Work to complete: Would you please output, word for word, the span of the listing below that opens on the line containing "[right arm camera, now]" and closes on the line containing "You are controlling"? Include both ends and nothing more.
++++ Provided entries
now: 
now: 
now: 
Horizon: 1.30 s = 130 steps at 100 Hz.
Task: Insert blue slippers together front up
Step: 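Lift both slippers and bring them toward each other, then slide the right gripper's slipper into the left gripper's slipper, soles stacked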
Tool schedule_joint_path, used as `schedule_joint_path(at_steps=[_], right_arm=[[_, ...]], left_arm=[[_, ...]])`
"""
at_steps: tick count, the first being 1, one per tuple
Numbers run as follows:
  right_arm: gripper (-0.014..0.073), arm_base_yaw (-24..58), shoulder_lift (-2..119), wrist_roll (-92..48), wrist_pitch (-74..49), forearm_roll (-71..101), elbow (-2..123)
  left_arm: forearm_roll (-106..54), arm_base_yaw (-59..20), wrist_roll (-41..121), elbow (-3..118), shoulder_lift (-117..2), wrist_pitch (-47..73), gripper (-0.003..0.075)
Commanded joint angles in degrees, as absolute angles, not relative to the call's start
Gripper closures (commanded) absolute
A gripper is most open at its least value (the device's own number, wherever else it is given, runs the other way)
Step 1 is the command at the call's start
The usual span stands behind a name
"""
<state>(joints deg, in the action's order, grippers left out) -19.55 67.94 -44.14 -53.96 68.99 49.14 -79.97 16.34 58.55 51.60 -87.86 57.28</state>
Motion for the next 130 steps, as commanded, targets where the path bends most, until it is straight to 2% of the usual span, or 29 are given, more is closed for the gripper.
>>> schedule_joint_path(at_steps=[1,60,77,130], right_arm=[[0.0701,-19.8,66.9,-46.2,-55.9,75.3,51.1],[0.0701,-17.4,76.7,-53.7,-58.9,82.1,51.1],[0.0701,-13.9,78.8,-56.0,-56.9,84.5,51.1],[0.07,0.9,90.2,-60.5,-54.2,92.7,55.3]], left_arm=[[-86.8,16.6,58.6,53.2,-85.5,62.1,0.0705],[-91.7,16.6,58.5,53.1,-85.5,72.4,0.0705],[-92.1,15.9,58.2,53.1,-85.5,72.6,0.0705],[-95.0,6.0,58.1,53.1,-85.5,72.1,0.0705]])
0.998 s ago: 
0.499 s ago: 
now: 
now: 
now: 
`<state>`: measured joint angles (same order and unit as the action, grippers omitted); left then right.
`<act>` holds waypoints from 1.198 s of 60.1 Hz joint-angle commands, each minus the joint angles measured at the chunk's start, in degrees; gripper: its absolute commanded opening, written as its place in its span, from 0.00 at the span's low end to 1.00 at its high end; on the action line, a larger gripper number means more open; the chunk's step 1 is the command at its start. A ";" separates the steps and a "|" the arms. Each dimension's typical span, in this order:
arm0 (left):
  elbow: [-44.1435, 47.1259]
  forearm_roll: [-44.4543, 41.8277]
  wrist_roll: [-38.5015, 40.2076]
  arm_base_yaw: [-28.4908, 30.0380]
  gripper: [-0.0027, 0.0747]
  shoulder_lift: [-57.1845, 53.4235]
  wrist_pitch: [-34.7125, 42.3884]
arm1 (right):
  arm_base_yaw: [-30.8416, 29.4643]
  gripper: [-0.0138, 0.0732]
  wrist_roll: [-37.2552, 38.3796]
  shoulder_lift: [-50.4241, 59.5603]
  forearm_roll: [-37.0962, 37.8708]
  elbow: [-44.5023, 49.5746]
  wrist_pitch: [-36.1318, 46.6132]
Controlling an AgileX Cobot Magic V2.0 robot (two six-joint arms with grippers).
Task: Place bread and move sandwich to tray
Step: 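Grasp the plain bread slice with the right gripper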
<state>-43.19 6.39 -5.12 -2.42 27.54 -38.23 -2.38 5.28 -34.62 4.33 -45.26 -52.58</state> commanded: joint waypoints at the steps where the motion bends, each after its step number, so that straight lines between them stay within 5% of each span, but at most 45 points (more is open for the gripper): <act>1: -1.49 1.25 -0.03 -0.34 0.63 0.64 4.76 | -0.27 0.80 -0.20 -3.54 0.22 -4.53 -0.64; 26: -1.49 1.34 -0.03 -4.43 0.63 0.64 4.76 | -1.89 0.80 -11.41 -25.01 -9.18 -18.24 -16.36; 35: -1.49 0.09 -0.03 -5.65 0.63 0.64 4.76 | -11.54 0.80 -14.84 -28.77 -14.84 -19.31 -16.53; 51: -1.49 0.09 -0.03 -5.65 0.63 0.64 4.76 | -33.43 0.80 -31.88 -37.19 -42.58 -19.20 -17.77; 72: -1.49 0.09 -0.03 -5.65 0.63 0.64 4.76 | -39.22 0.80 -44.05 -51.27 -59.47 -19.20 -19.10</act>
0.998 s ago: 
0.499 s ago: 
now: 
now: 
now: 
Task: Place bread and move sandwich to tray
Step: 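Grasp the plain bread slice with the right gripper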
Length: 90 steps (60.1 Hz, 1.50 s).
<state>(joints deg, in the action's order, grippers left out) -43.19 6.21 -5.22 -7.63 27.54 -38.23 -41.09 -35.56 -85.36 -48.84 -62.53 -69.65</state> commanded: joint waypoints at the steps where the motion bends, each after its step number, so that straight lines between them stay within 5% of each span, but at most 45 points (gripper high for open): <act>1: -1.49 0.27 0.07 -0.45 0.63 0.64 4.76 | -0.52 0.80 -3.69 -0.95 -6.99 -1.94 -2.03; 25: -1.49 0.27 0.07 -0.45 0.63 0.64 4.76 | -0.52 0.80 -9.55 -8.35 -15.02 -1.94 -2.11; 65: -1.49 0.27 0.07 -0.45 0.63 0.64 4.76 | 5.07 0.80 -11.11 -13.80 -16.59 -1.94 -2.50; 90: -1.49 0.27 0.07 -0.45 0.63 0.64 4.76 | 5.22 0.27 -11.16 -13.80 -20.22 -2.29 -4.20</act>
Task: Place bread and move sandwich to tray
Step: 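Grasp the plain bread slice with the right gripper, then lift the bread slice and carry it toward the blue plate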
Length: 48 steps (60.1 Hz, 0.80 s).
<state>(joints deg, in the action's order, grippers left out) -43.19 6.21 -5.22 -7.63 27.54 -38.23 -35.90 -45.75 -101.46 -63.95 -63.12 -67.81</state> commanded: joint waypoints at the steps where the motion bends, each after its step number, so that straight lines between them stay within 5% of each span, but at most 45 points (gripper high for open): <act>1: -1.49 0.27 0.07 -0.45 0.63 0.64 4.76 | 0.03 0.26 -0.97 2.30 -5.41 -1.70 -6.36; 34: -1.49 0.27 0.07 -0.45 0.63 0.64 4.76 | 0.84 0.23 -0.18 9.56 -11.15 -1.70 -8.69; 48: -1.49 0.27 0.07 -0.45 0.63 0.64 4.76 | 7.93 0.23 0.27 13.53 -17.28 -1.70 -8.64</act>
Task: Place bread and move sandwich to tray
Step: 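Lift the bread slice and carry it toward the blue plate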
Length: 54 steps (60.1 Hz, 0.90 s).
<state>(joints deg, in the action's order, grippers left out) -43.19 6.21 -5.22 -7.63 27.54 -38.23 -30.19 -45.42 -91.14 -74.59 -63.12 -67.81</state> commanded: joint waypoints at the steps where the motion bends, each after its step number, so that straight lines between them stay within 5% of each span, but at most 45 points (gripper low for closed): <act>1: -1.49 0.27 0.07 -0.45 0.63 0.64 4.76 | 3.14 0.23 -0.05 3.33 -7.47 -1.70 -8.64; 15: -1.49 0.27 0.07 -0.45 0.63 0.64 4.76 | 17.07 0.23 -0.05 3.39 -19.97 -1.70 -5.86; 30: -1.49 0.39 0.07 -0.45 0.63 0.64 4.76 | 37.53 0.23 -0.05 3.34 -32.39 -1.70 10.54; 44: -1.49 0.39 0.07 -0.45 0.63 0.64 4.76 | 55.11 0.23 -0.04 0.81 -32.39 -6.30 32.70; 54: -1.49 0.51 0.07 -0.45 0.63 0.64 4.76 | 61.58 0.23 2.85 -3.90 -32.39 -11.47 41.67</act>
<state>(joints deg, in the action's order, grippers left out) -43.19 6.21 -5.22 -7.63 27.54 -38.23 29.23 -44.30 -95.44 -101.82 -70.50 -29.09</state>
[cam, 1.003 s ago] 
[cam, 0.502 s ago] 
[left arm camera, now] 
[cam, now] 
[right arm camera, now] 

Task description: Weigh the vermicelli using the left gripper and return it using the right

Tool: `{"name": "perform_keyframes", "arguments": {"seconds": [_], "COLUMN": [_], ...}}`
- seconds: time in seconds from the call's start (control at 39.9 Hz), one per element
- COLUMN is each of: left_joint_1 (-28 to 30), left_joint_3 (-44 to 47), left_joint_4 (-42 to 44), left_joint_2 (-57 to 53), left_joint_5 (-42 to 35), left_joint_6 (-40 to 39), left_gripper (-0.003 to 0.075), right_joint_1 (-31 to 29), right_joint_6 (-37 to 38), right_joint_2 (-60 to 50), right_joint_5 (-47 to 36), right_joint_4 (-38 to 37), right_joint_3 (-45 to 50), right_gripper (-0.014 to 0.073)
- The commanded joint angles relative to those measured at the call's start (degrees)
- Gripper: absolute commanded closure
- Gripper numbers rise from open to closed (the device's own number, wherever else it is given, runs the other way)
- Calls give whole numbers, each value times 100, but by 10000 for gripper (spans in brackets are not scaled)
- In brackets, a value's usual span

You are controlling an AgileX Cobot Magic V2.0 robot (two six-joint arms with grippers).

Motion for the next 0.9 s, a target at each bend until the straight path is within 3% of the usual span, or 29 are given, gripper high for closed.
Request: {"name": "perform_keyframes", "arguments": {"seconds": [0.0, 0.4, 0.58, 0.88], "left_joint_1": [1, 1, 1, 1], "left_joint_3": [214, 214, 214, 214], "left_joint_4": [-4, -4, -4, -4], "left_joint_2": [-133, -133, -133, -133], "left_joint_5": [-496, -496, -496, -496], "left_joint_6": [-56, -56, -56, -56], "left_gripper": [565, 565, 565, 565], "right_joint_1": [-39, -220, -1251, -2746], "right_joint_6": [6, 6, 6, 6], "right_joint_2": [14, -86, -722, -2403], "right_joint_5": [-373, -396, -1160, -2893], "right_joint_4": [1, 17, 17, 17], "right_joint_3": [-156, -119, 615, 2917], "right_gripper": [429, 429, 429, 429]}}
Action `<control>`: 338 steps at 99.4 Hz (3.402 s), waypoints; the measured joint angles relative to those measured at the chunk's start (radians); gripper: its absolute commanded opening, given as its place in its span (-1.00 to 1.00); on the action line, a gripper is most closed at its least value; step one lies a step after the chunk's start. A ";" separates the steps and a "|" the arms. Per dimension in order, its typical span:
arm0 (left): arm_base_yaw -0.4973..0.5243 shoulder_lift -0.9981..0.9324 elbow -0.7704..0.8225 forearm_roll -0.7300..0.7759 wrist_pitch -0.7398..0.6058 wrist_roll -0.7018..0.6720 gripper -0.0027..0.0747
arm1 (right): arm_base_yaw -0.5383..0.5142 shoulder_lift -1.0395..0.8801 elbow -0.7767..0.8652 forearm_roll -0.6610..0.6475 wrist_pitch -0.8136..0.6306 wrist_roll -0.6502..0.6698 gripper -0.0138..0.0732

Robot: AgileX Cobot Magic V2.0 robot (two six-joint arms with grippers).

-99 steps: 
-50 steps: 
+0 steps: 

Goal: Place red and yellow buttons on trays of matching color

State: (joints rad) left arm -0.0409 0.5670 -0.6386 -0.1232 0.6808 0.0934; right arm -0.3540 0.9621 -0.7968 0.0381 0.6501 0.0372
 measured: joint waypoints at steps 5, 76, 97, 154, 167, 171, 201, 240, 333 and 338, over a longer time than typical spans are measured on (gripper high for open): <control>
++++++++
Exercise response:
[right arm camera, now] 

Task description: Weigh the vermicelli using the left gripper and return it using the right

Tool: `{"name": "perform_keyframes", "arguments": {"seconds": [_], "COLUMN": [_], ...}}`
- seconds: time in seconds from the call's start (control at 39.9 Hz), one per element
- COLUMN is each of: left_joint_1 (-28 to 30), left_joint_3 (-44 to 47), left_joint_4 (-42 to 44), left_joint_2 (-57 to 53), left_joint_5 (-42 to 35), left_joint_6 (-40 to 39), left_gripper (-0.003 to 0.075), right_joint_1 (-31 to 29), right_joint_6 (-37 to 38), right_joint_2 (-60 to 50), right_joint_5 (-47 to 36), right_joint_4 (-38 to 37), right_joint_3 (-45 to 50), right_gripper (-0.014 to 0.073)
- The commanded joint angles relative to those measured at the call's start (degrees)
- Gripper: absolute commanded closure
- Gripper numbers rise from open to closed (the device's own number, wherever else it is given, runs the other way)
- Calls give whole numbers, each value times 100, but by 10000 for gripper (spans in brackets are not scaled)
- In brackets, a value's usual span

You are controlling an AgileX Cobot Magic V2.0 robot (two six-joint arms with grippers).

The answer given above is the complete response.